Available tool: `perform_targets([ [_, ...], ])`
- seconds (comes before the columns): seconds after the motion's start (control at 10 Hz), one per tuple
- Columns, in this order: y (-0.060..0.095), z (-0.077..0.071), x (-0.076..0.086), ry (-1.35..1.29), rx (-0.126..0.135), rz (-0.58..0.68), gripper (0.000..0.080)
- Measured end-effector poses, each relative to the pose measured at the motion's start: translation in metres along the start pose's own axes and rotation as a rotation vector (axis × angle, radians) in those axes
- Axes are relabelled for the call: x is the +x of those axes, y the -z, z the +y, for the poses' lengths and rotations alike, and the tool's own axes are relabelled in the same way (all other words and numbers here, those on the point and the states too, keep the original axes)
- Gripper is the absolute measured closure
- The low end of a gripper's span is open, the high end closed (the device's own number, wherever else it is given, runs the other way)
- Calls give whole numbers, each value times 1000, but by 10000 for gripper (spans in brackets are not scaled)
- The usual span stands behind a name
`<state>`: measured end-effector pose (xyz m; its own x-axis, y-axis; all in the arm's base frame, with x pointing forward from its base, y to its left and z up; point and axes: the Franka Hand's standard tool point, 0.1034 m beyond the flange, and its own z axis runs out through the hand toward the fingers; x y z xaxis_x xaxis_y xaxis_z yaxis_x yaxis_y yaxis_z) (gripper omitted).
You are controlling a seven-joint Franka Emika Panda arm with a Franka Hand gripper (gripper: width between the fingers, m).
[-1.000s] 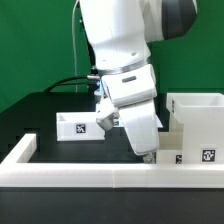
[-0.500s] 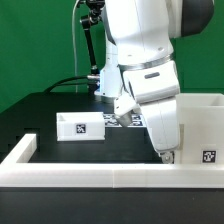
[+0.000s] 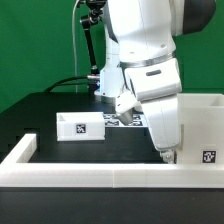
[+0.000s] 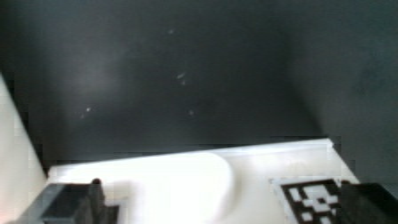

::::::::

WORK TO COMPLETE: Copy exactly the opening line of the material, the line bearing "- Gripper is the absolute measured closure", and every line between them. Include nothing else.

SOLUTION FOR THIS EXERCISE:
Available tool: `perform_targets([ [_, ...], ])`
- seconds (comes before the columns): seconds after the motion's start (control at 10 Hz), one per tuple
- Columns, in this order: y (-0.060..0.095), z (-0.077..0.071), x (-0.076..0.086), ry (-1.35..1.29), rx (-0.126..0.135), rz (-0.58..0.68), gripper (0.000..0.080)
- Measured end-effector poses, each relative to the pose measured at the motion's start: translation in metres along the start pose's own axes and rotation as a rotation vector (axis × angle, radians) in those axes
- Axes are relabelled for the call: x is the +x of those axes, y the -z, z the +y, for the poses' lengths and rotations alike, and the tool's own axes are relabelled in the same way (all other words and numbers here, those on the point and the states too, keep the original axes)
- Gripper is the absolute measured closure

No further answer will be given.